Roberto se emociona, nos seus escritos, com os versos de grandes poetas e escritores nacionais e estrangeiros, sem deixar de reservar lugar, na sua estante, para o cordel e a cantoria popular. Aprecia o bom forró pé de serra e…Paul McCartney. Impressiona-se com o equilíbrio da artista japonesa cuja habilidade busca trazer para dentro da própria vida. Residindo na Paraíba há quarenta anos, Roberto Cavalcanti escolheu criar aqui filhos e netos, deixa clara a consciência que tem de que empregou todas as suas energias e atenções para honrar este pedaço de chão. Afastado dos negócios, não conseguindo misturar as coisas, mergulhou na necessidade de por no papel o que pensava. “Sempre cercado de enriquecedoras convivências, procurei ter uma participação efetiva nesse cosmo. Sou intenso no que faço”, atribui-se ele para justificar a necessidade que teve de compartilhar suas opiniões pelo desejo de tentar se aproximar da perfeição, ou do correto. “Meus textos são fruto do que percebo, do que sinto, do que penso, com forte dosagem contributiva das ideias e das correções dos que me cercam”, adianta.
Extremamente criterioso, disciplinado e dono de uma autocrítica invejável, que não se incomoda, pelo contrário, aprecia o contraditório, Roberto Cavalcanti é uma figura singular, que carregou pedras para se firmar com louvor e mérito no cenário paraibano nas diferentes esferas de atividade por onde tem transitado – não fosse ele um polivalente, eternamente acossado pela curiosidade de saber, de ler, de se informar melhor, de estar atualizado sobre qualquer assunto que lhe seja submetido. Quando ingressou na Academia Paraibana de Letras, por votos dos pares, houve muxoxo de dois ou três expoentes do recalque, da frustração, questionando suas “virtudes excelsas” para adentrar na imortalidade. Surpreendeu a todos – vive surpreendendo sempre – quando se revelou um confrade à altura das tradições da Casa. Chegou para honrar essas tradições, não para desmerecê-las. E, bem ao seu estilo, deixou para agora, já refestelado na cadeira de imortal, a apresentação da sua obra-prima. O “Como Penso”, de Roberto, com a assinatura editorial inconfundível do mestre Juca Pontes, é a suma vinculante de um homem senhor do seu tempo, contemporâneo das evoluções, explorador de mais de sete mares. E, ao mesmo tempo, coberto de emoções à flor da pele, que nem dissimular tenta. É o seu batismo de fogo, sem dúvida.
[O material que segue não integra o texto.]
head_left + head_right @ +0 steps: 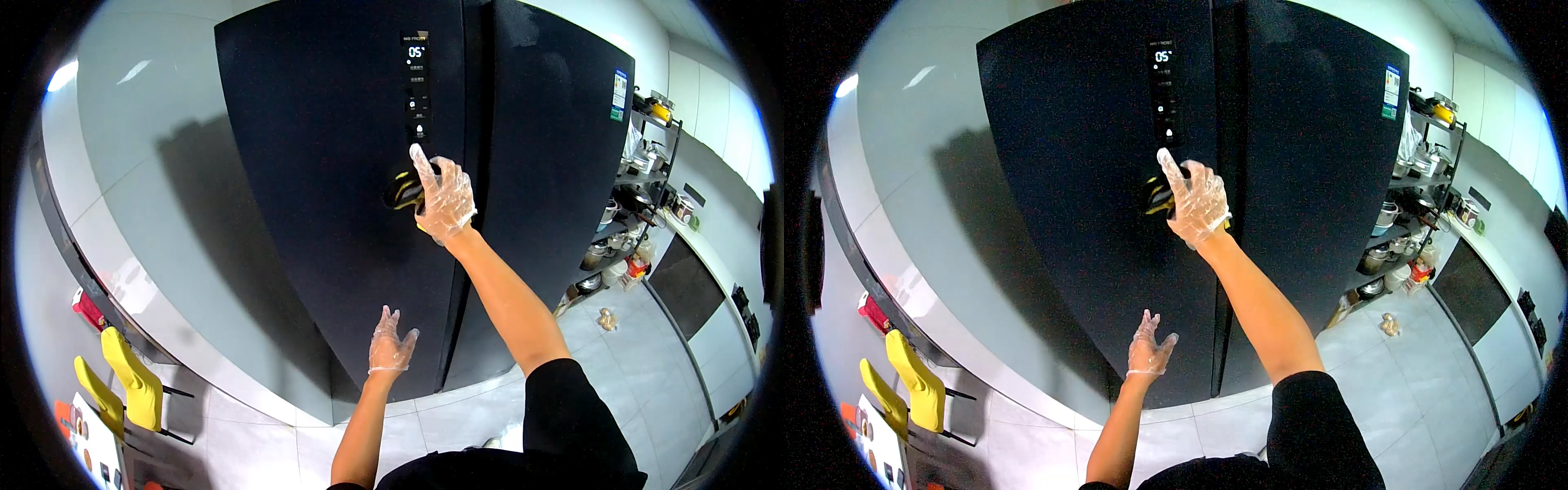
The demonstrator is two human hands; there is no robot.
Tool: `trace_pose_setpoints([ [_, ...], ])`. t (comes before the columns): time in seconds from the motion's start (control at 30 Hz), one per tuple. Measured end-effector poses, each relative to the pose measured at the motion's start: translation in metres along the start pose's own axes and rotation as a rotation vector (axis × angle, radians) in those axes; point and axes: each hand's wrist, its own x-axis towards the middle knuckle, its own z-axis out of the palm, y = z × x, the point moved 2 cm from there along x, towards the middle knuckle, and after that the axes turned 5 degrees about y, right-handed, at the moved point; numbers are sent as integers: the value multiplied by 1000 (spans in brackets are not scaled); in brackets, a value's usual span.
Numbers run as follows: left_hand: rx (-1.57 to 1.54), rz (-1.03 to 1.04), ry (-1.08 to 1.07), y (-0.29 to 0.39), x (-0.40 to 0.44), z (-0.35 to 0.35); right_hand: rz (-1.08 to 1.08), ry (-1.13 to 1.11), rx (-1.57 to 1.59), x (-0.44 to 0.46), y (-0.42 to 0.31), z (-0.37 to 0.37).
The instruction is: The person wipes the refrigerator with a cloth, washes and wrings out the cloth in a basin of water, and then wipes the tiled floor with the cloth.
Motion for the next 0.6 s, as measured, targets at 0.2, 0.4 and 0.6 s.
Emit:
trace_pose_setpoints([
  [0.2, 6, -50, 3, -1, 0, -5, 81, -81, -26, -3, 0, -3],
  [0.4, -6, -51, 11, -10, 3, -3, 256, -225, -48, 54, -10, -29],
  [0.6, 6, -52, 14, -11, 7, 0, 295, -240, -131, 81, -16, -31],
])
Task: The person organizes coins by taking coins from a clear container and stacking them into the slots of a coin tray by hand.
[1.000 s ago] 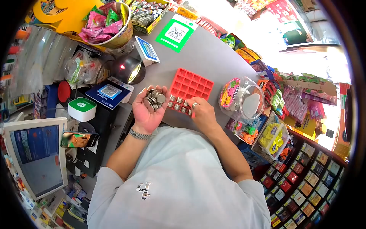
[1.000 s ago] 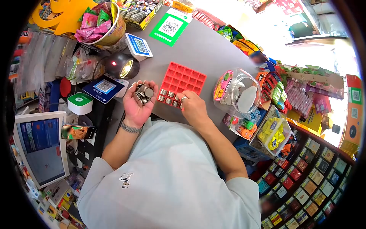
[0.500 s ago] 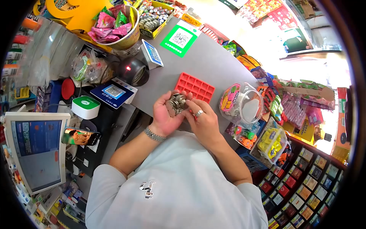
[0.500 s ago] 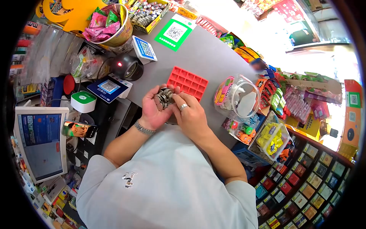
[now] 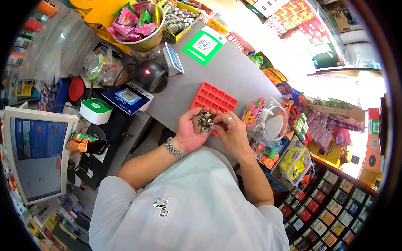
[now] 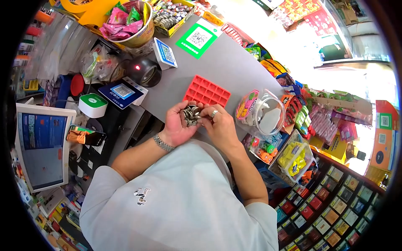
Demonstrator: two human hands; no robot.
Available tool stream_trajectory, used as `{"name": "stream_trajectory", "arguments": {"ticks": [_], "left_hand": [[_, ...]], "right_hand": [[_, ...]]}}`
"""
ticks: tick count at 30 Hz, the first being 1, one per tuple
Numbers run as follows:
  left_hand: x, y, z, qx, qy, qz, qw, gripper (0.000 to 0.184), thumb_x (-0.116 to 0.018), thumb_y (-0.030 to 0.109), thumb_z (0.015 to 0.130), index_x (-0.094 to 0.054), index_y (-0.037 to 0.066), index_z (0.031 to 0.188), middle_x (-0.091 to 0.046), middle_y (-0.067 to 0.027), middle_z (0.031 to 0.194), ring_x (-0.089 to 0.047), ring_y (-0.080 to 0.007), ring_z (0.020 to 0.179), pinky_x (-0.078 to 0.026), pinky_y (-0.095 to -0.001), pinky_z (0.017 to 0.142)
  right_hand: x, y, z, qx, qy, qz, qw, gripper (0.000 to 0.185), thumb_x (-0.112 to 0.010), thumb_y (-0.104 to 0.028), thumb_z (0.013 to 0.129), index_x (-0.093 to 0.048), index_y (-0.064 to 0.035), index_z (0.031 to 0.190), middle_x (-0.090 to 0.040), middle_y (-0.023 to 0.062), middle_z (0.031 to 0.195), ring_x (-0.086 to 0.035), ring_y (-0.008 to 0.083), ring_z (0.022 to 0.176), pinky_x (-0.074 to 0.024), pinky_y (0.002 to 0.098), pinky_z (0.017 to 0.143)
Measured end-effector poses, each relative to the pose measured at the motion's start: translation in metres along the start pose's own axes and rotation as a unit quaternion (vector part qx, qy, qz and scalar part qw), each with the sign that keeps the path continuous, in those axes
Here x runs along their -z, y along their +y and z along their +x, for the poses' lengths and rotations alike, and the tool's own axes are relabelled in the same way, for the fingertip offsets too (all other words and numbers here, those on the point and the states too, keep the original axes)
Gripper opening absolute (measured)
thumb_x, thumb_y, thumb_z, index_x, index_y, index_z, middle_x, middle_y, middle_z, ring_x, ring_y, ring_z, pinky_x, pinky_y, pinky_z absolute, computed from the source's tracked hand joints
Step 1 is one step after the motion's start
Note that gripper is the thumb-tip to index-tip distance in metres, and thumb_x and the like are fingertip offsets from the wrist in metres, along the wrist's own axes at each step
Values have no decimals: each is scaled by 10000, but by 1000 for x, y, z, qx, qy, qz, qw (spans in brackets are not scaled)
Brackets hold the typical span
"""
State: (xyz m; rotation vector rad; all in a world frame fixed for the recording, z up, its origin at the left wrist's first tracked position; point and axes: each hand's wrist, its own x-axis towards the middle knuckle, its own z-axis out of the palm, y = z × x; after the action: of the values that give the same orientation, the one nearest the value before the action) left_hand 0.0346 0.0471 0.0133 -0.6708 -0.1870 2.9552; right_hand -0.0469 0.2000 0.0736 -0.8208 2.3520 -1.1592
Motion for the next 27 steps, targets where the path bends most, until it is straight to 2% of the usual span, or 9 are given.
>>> {"name": "stream_trajectory", "arguments": {"ticks": [4, 6, 7, 9, 12, 16, 21, 25, 27], "left_hand": [[-9, 0, -2, -18, 40, 12, 999, 278, -490, 266, 1050, -668, 55, 1086, -709, -125, 1135, -668, -288, 1112, -555, -449, 930], [-5, 2, -2, 26, 56, 36, 997, 265, -514, 261, 1035, -680, 57, 1068, -729, -114, 1126, -689, -288, 1088, -560, -473, 978], [-2, 2, -1, 26, 56, 36, 997, 265, -514, 261, 1035, -680, 57, 1068, -729, -114, 1126, -689, -288, 1088, -560, -473, 978], [0, 2, -1, 48, 70, 77, 993, 275, -501, 271, 1043, -679, 66, 1085, -729, -114, 1125, -693, -272, 1081, -562, -466, 979], [-8, 2, -3, 51, 69, 87, 993, 290, -494, 271, 1044, -680, 64, 1125, -733, -115, 1130, -695, -263, 1084, -563, -461, 973], [-6, 1, -2, 64, 87, 106, 988, 319, -485, 272, 1046, -679, 46, 1159, -735, -118, 1147, -694, -266, 1094, -560, -457, 974], [-7, -1, -2, 93, 111, 113, 983, 335, -482, 266, 1042, -681, 27, 1167, -736, -122, 1153, -690, -276, 1109, -528, -480, 1024], [-8, 3, -2, 96, 121, 127, 980, 334, -484, 265, 1040, -682, 27, 1166, -739, -124, 1141, -689, -275, 1114, -511, -498, 1049], [-10, 5, -4, 105, 117, 154, 975, 331, -487, 262, 1037, -685, 24, 1155, -737, -126, 1142, -691, -272, 1110, -525, -494, 1038]], "right_hand": [[4, -3, 0, -105, -2, 146, 984, 138, -745, 22, 857, -731, -33, 983, -710, 126, 949, -717, 295, 827, -584, 381, 734], [11, -5, 4, 3, -9, 39, 999, 228, -748, 27, 838, -757, -60, 1048, -707, 112, 937, -705, 287, 851, -586, 390, 758], [11, -3, 5, 3, -9, 39, 999, 228, -748, 27, 838, -757, -60, 1048, -707, 112, 937, -705, 287, 851, -586, 390, 758], [11, -1, 8, 131, -12, -146, 980, 342, -737, 21, 834, -770, -105, 1151, -701, 101, 976, -696, 271, 917, -587, 390, 790], [14, -5, 6, 153, -37, -191, 969, 424, -730, 2, 835, -755, -127, 1239, -684, 104, 1016, -682, 274, 952, -583, 396, 806], [22, -7, 6, 148, -72, -198, 966, 392, -707, -3, 848, -744, -99, 1226, -662, 118, 1059, -676, 293, 961, -578, 404, 826], [37, -13, 8, 64, -169, -113, 977, 281, -662, -25, 885, -709, -35, 1162, -655, 134, 1113, -681, 338, 1024, -565, 425, 887], [40, -12, 5, 44, -210, -156, 964, 283, -662, -75, 919, -681, -26, 1197, -651, 139, 1129, -683, 356, 1031, -566, 441, 880], [37, -4, 2, 147, -182, -171, 957, 282, -677, -60, 925, -681, -37, 1206, -663, 132, 1130, -696, 356, 967, -578, 435, 828]]}}
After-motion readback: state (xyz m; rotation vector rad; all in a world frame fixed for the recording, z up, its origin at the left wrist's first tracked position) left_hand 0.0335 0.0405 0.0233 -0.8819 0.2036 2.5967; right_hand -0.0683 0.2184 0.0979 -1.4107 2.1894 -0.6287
Reponta, ainda, na personalidade instigante de Roberto Cavalcanti, o sentimento de nordestinidade, combinado com o sentimento de paraibanidade. Diz ele, citando Mestre Vitalino, Flávio Tavares, Oliveira de Panelas, Patativa do Assaré, Luiz Gonzaga e Ariano Suassuna: “São nordestinos, expoentes de uma região predestinada a ser celeiro cultural do país. O Nordeste precisa continuar a apresentar ao Brasil sua riqueza cultural”. Ao ver Roberto mourejando nos caminhos da literatura, tão íntimo das palavras e da prosa, ocorre-me a lembrança de Antônio Barreto Neto, a quem substituí como correspondente do jornal “O Estado de São Paulo” em João Pessoa. Reconhecidamente um dos melhores críticos e “experts” em cinema na pequenina Paraíba, consultou-me a Redação do Estadão se haveria problema em manter Barreto como autor de ensaios nas páginas do diário dos Mesquita. “Haverá problema se vocês perderem Barreto”, respondi, sem conter o entusiasmo: “É o melhor crítico de cinema que o Brasil tem”. Barreto escreveu até quando pôde, no jornal em que militei ao lado de grandes nomes do jornalismo e da literatura nacionais. Roberto nos representa, aqui e em todo o Brasil, podem ter certeza. Ave Nordeste, ave Paraíba!